The task:
Your answer should be a single number: how many lines of the material below contain "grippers".
==============================
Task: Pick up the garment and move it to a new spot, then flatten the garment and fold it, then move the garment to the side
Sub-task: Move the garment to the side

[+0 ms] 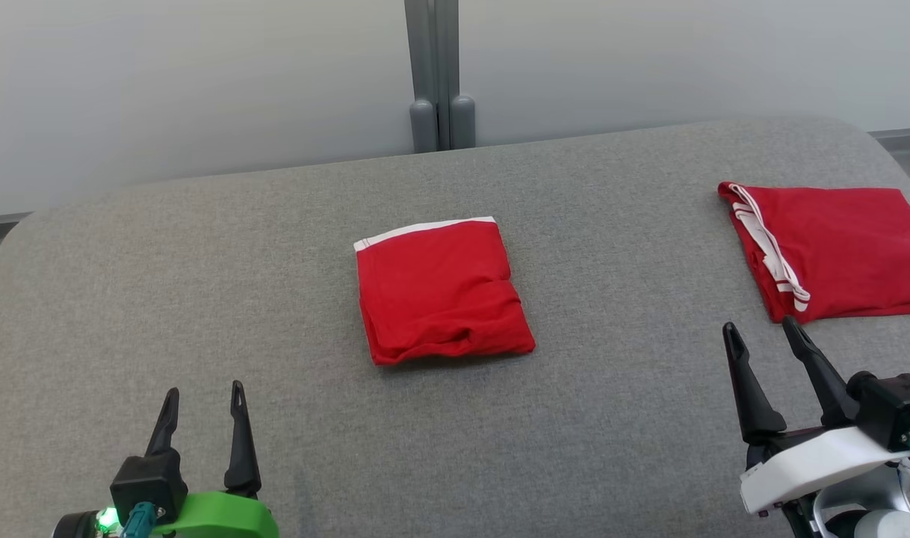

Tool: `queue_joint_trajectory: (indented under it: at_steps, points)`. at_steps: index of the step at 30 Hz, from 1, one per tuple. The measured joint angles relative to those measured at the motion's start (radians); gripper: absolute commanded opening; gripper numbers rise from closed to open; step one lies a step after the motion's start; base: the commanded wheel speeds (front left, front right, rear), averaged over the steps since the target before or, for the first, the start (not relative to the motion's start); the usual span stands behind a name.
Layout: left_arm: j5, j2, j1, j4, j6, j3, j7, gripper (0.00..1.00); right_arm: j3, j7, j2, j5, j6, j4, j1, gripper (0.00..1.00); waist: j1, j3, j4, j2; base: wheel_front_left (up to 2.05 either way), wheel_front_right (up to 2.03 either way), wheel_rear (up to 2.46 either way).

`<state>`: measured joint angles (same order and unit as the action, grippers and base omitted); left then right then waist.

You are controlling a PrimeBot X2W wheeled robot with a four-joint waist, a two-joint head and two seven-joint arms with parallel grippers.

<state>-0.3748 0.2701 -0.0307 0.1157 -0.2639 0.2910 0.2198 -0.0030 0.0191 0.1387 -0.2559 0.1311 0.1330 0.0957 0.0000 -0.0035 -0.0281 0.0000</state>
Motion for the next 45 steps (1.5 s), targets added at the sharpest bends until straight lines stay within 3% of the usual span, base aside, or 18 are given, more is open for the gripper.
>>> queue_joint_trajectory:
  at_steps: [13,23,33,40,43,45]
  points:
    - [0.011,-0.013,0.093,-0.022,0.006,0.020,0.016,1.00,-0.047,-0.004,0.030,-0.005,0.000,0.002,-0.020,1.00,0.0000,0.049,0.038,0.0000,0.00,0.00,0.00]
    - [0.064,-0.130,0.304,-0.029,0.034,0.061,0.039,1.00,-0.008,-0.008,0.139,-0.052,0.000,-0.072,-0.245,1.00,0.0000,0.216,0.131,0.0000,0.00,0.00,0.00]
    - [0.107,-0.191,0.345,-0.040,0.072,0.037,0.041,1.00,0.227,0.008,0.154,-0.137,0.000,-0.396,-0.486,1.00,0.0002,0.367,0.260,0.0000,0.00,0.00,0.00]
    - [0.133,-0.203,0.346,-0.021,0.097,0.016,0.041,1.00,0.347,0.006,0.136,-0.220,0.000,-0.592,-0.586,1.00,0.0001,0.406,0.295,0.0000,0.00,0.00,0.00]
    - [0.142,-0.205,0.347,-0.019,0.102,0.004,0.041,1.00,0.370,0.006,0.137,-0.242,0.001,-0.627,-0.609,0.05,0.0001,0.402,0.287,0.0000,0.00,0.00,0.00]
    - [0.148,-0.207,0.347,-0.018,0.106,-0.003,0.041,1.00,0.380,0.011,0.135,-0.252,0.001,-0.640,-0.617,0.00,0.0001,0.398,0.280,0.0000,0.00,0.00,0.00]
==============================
Final answer:
2